▶ **WORK TO COMPLETE**: Which lines in the data below contain the word "hand"? Return each of them.

▶ **INPUT DATA**:
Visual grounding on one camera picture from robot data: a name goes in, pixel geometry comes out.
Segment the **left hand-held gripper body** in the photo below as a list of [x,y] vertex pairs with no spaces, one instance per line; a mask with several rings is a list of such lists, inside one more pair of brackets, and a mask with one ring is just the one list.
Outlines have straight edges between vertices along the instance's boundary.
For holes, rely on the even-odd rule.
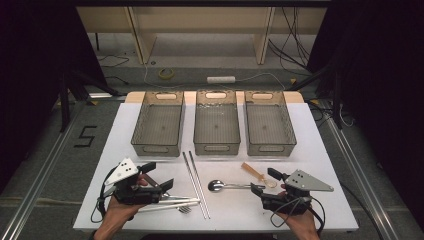
[[131,158],[124,158],[111,171],[104,181],[105,186],[110,186],[110,192],[119,203],[127,205],[142,205],[158,203],[162,197],[162,189],[157,187],[144,187],[137,184],[141,173]]

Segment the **beige wooden desk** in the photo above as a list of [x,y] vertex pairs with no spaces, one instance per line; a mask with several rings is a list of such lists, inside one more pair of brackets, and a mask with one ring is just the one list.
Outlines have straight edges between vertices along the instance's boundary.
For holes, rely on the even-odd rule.
[[251,34],[259,65],[268,39],[287,34],[288,22],[300,34],[319,32],[326,10],[312,7],[79,7],[88,33],[130,33],[139,62],[146,63],[159,33]]

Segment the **metal spoon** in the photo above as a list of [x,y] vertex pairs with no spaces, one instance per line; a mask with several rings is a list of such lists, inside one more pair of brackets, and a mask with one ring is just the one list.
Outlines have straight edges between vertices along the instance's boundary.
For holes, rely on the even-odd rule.
[[219,192],[223,189],[250,189],[251,184],[228,184],[221,180],[212,180],[208,183],[207,188],[211,192]]

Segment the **metal floor rail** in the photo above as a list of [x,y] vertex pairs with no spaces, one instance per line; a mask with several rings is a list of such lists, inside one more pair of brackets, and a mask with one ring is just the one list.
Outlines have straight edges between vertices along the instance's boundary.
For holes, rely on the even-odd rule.
[[11,216],[11,219],[6,225],[4,231],[0,234],[0,240],[18,239],[34,206],[36,205],[37,200],[39,199],[43,188],[53,172],[60,155],[63,152],[65,144],[74,128],[75,122],[81,111],[84,109],[84,106],[85,104],[82,102],[77,102],[74,105],[69,123],[58,133],[47,157],[42,161],[42,166],[37,171],[37,175],[35,177],[30,177],[28,174],[25,175],[26,179],[31,180],[31,184],[26,194],[21,199],[17,200],[16,211]]
[[329,104],[327,100],[324,100],[322,105],[324,108],[331,108],[331,116],[326,123],[329,125],[353,178],[355,179],[357,187],[363,197],[363,204],[367,207],[368,214],[373,220],[381,240],[399,240],[399,236],[395,231],[388,213],[384,209],[383,204],[362,169],[342,130],[343,118],[341,104],[336,101]]

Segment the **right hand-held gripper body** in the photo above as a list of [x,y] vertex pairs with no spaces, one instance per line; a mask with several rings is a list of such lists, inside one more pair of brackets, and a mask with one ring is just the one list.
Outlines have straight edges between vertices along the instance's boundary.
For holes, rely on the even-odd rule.
[[301,215],[311,205],[311,191],[334,191],[332,186],[300,169],[288,175],[287,180],[283,183],[286,189],[284,196],[262,193],[260,199],[265,210],[288,215]]

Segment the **white table mat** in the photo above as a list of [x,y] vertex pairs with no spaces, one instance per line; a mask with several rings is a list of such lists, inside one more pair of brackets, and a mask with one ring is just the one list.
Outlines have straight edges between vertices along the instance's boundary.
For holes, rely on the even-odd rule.
[[[176,209],[141,212],[126,223],[124,228],[142,233],[277,233],[285,231],[287,229],[285,226],[276,228],[272,225],[271,213],[262,208],[260,198],[250,190],[226,189],[212,193],[207,189],[208,183],[214,179],[228,184],[255,182],[256,179],[241,168],[241,164],[246,162],[261,173],[265,173],[270,167],[287,174],[300,169],[329,184],[334,188],[333,192],[312,194],[316,199],[313,209],[326,217],[327,231],[356,230],[358,225],[308,106],[304,103],[294,103],[288,106],[288,111],[297,139],[297,145],[288,157],[249,156],[246,150],[244,126],[240,127],[242,137],[236,156],[197,156],[194,154],[193,143],[195,106],[188,104],[185,109],[181,151],[186,153],[197,185],[189,151],[193,154],[211,219],[205,220],[200,207],[194,206],[188,214],[182,214]],[[174,186],[170,190],[172,195],[196,197],[182,156],[156,157],[154,161],[157,163],[157,168],[150,172],[154,180],[162,183],[173,179]]]

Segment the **black metal stand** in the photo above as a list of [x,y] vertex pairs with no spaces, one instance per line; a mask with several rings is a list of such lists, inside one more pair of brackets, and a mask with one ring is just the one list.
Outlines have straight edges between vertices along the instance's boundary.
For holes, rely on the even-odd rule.
[[67,129],[71,121],[68,95],[72,93],[77,101],[88,100],[89,93],[85,88],[86,85],[93,85],[112,96],[121,96],[121,93],[109,87],[105,80],[98,80],[79,70],[70,70],[63,73],[59,77],[59,96],[62,116],[61,132]]
[[313,73],[303,81],[289,88],[289,91],[297,91],[301,88],[311,84],[318,79],[330,79],[333,83],[333,105],[332,105],[332,119],[339,129],[342,129],[342,117],[340,116],[341,111],[341,78],[337,73],[337,70],[331,65],[327,64],[321,70]]

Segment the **wooden spoon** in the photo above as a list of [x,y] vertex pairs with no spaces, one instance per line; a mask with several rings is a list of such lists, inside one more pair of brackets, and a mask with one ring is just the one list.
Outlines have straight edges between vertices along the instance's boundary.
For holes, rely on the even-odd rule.
[[261,174],[260,172],[256,171],[253,167],[251,167],[246,162],[243,162],[241,167],[242,169],[247,171],[249,174],[257,178],[259,181],[263,182],[267,187],[269,188],[277,187],[277,183],[274,180],[267,179],[264,174]]

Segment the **metal chopstick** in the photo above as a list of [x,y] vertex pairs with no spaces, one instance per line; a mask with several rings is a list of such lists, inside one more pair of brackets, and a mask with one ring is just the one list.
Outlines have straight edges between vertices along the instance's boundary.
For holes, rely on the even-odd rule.
[[199,174],[198,174],[198,171],[197,171],[197,167],[196,167],[196,164],[195,164],[195,160],[194,160],[194,157],[193,157],[193,154],[192,154],[191,151],[189,151],[189,157],[190,157],[190,161],[191,161],[191,164],[192,164],[192,168],[194,170],[195,179],[197,181],[197,186],[198,186],[198,189],[199,189],[199,192],[200,192],[200,198],[201,198],[201,203],[202,203],[204,213],[205,213],[205,219],[211,219],[210,211],[209,211],[207,201],[205,199],[204,191],[203,191],[203,188],[202,188],[202,183],[201,183],[201,180],[200,180],[200,177],[199,177]]
[[191,184],[192,184],[192,186],[193,186],[193,190],[194,190],[194,192],[195,192],[195,195],[196,195],[197,199],[199,200],[199,207],[200,207],[200,209],[201,209],[201,212],[202,212],[203,218],[206,220],[206,219],[207,219],[206,209],[205,209],[205,206],[204,206],[204,204],[203,204],[203,202],[202,202],[202,197],[200,196],[200,194],[199,194],[199,192],[198,192],[198,188],[197,188],[197,185],[196,185],[196,183],[195,183],[194,176],[193,176],[193,174],[192,174],[191,167],[190,167],[190,165],[189,165],[189,162],[188,162],[188,159],[187,159],[186,153],[185,153],[185,152],[182,152],[182,156],[183,156],[183,159],[184,159],[184,162],[185,162],[185,165],[186,165],[187,171],[188,171],[188,175],[189,175],[189,178],[190,178]]

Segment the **person's right hand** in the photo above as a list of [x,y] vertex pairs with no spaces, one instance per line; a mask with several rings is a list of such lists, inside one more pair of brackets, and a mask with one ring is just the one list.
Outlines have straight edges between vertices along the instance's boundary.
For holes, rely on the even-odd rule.
[[315,221],[314,215],[306,210],[301,215],[291,215],[284,213],[278,213],[278,216],[281,217],[284,222],[289,226],[289,228],[296,233],[315,233]]

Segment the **black curtain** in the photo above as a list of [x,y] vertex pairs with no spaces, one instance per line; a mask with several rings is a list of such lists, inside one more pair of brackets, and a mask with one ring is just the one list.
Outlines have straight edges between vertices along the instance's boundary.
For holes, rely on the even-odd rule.
[[107,82],[75,0],[0,0],[0,193],[59,93],[84,99],[86,85]]
[[308,68],[327,64],[424,231],[424,0],[331,0]]

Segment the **clear grey plastic bin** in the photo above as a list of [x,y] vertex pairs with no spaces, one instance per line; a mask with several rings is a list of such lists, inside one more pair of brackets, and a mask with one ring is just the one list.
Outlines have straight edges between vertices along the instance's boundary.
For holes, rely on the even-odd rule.
[[282,91],[245,91],[249,156],[288,157],[297,139]]
[[193,143],[195,154],[237,155],[241,143],[236,92],[196,92]]
[[178,157],[184,113],[182,91],[146,92],[131,139],[136,154]]

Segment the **yellow tape roll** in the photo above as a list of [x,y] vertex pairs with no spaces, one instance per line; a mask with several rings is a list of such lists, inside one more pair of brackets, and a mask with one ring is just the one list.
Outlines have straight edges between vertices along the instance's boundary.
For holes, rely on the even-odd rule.
[[169,80],[175,75],[174,70],[170,68],[163,68],[159,71],[158,76],[162,80]]

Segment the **white power strip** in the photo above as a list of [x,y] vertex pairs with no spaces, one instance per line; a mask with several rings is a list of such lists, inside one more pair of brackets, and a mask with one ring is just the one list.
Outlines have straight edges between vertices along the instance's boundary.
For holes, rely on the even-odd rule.
[[209,76],[206,80],[209,84],[232,84],[236,82],[234,76]]

▶ **EXPECTED ANSWER**:
Segment the **left hand-held gripper body** in the photo below as a list of [x,y] vertex pairs with no spaces, one instance per line; a mask with several rings is a list of such lists, inside one more pair of brackets, and a mask with one ring is just the one list.
Segment the **right hand-held gripper body** in the photo above as a list of [x,y] vertex pairs with no spaces, one instance per line; a mask with several rings is a list of such lists, inside one more pair of brackets, and a mask with one ring is just the one list.
Segment the **person's right hand** in the photo above as a list of [x,y] vertex pairs with no spaces, one instance per line; a mask with several rings is a list of such lists, inside one more pair of brackets, and a mask with one ring is just the one list.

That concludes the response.